In the present, Poe warns Dean that Vaneé's account of Luke Skywalker is inaccurate. Vaneé convinces Dean to unlock the holocron, which he uses to form a suit of armor with various Sith artifacts including Ren's helmet and the Saber of Scardont. Poe, BB-8 and Dean battle Vaneé and his army of battle droids. Following a climactic battle, Vaneé falls into the lava pit while attempting to retrieve his Sith holocron. To avoid the corrupting influence of Castle Vader's Sith heritage, Poe convinces Graballa and his minions to abandon the castle. Poe recruits Dean as a Resistance pilot and offers to introduce him to Rey.

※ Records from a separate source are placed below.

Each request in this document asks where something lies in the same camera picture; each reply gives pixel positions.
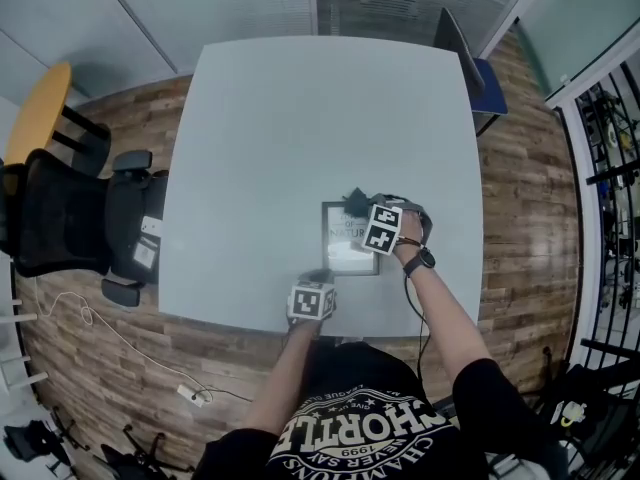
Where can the black chair star base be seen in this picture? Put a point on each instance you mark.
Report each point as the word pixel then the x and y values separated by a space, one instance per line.
pixel 145 455

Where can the grey table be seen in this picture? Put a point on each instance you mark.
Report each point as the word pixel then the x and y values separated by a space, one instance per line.
pixel 300 128

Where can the person's right forearm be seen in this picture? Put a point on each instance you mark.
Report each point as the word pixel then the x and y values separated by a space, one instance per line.
pixel 440 313

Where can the dark blue wiping cloth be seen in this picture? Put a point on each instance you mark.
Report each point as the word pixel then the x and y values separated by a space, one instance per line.
pixel 356 199

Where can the white and yellow item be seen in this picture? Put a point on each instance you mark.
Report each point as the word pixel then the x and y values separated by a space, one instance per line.
pixel 570 413

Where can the yellow round table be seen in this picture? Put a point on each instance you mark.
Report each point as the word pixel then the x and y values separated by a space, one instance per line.
pixel 37 113

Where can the white power strip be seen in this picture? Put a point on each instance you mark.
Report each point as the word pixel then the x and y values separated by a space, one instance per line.
pixel 191 395

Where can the black printed T-shirt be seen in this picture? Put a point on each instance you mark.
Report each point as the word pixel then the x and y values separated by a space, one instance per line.
pixel 375 418

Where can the blue chair with black back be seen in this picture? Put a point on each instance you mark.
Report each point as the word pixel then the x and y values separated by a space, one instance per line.
pixel 490 88

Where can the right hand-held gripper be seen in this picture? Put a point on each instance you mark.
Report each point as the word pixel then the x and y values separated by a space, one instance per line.
pixel 382 228

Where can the person's right hand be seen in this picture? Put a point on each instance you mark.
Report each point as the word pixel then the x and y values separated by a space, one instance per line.
pixel 412 225

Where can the white rack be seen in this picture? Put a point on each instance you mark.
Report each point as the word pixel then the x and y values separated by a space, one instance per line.
pixel 10 368

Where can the black wristwatch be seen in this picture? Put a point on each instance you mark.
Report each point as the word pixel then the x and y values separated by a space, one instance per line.
pixel 419 262

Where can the black office chair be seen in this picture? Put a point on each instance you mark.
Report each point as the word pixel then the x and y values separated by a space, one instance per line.
pixel 60 218

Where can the frosted glass door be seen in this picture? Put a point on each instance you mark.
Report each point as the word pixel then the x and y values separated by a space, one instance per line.
pixel 575 18

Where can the black metal railing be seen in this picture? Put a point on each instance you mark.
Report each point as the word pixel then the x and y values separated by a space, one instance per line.
pixel 610 173

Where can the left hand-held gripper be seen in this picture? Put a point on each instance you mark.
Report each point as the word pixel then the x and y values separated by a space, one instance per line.
pixel 306 302

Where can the person's white shoe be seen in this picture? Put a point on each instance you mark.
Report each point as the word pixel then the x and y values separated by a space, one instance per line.
pixel 352 341

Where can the black bag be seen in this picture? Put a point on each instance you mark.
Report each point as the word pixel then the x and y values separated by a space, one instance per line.
pixel 600 418

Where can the white flat device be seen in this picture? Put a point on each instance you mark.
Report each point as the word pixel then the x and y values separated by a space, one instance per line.
pixel 151 227

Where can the white badge card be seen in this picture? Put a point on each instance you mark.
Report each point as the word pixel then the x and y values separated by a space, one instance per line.
pixel 145 253

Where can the person's left forearm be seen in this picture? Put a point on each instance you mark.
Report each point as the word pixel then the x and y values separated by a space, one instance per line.
pixel 285 378

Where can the black framed picture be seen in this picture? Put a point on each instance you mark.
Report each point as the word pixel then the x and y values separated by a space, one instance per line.
pixel 345 263

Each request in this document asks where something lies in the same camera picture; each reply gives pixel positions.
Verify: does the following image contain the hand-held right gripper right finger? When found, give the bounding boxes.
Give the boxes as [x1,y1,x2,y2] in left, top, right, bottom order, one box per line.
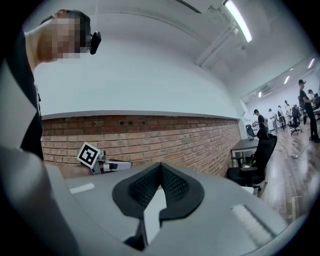
[147,162,288,256]

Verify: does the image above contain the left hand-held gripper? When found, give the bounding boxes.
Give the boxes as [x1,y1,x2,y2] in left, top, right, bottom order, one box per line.
[76,141,133,176]

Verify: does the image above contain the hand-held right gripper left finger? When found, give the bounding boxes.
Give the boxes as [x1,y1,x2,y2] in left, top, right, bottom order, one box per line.
[46,162,163,256]

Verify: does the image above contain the black desk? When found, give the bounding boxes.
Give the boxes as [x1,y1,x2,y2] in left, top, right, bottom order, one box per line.
[230,137,261,169]

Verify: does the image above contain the black office chair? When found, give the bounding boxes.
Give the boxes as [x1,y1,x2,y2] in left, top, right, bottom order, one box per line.
[289,104,304,136]
[226,125,279,193]

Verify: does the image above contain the person's black clothing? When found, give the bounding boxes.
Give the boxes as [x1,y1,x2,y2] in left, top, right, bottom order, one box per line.
[4,29,45,161]

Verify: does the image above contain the person's head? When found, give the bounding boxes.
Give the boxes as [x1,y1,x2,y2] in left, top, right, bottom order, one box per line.
[24,9,91,64]

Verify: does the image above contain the white ceiling conduit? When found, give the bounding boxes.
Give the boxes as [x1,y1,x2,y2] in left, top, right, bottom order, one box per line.
[194,21,239,66]

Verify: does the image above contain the black head camera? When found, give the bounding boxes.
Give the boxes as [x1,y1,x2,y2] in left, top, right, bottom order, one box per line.
[89,30,102,56]

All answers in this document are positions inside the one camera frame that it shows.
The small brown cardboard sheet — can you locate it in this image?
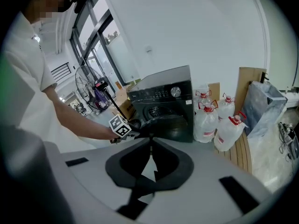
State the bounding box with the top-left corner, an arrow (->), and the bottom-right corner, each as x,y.
207,82 -> 221,102

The wooden slatted board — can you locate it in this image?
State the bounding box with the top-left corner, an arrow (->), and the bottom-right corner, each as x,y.
215,131 -> 253,174

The purple bag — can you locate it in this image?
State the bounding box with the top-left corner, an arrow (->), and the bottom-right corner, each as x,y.
93,87 -> 111,107

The clear water jug red cap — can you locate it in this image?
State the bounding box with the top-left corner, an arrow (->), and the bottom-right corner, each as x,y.
217,92 -> 236,120
194,90 -> 212,107
194,102 -> 219,144
213,112 -> 249,152

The grey plastic-wrapped box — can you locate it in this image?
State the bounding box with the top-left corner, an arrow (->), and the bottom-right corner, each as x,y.
241,80 -> 288,139

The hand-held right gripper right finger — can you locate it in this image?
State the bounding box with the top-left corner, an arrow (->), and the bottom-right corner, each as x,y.
139,138 -> 274,224

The person's white shirt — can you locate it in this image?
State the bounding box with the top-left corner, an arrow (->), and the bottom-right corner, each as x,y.
3,10 -> 98,154

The black washing machine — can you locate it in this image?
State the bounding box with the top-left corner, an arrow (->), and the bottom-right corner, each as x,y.
126,65 -> 195,143

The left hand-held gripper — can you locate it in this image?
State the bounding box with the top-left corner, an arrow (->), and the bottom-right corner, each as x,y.
108,114 -> 141,145

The large brown cardboard sheet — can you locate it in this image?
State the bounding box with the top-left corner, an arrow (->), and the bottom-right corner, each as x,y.
234,66 -> 267,114

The brown cardboard box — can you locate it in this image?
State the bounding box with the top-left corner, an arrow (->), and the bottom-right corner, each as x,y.
114,84 -> 137,121

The large black-framed glass window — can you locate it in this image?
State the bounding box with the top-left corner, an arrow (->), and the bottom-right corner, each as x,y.
69,0 -> 141,96

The black standing fan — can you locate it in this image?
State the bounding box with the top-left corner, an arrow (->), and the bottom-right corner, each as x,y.
74,65 -> 131,126

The person's left forearm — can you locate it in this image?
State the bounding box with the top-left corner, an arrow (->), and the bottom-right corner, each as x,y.
43,84 -> 117,141

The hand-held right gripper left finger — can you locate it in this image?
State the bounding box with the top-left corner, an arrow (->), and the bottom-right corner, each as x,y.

A maniacal Vaneé is revealed to have survived his fall.

== Voice cast ==

- A.J. LoCascio as Han Solo, Imperial Pilot
- Barbara Goodson as Mother Talzin
- Christian Slater as Ren
- Dana Snyder as Graballa the Hutt
- Danny Jacobs as Raam, Watto, Protocol Droid
- David Acord as Medical Droid, Rebel Pilot
- Eric Bauza as Luke Skywalker, Guard Droid
- Jake Green as Poe Dameron, Motti
- James Arnold Taylor as Obi-Wan Kenobi, Cozler
- John DiMaggio as Baash, Uncle Owen
- Mary Elizabeth McGlynn as NI-L8, Red 10
- Matt Sloan as Darth Vader
- Matthew Wood as Ben Solo / Kylo Ren, General Grievous, Battle droids
- Raphael Alejandro as Dean
- Sam Witwer as Darth Maul, Trudgen
- Shelby Young as Princess Leia Organa
- Tony Hale as Vaneé
- Trevor Devall as Emperor Palpatine, Grand Moff Tarkin

== Release ==
It was released on October 1, 2021, exclusively on Disney+.

== Reception ==
The review aggregator website Rotten Tomatoes reported an approval rating of 100%, based on 5 reviews.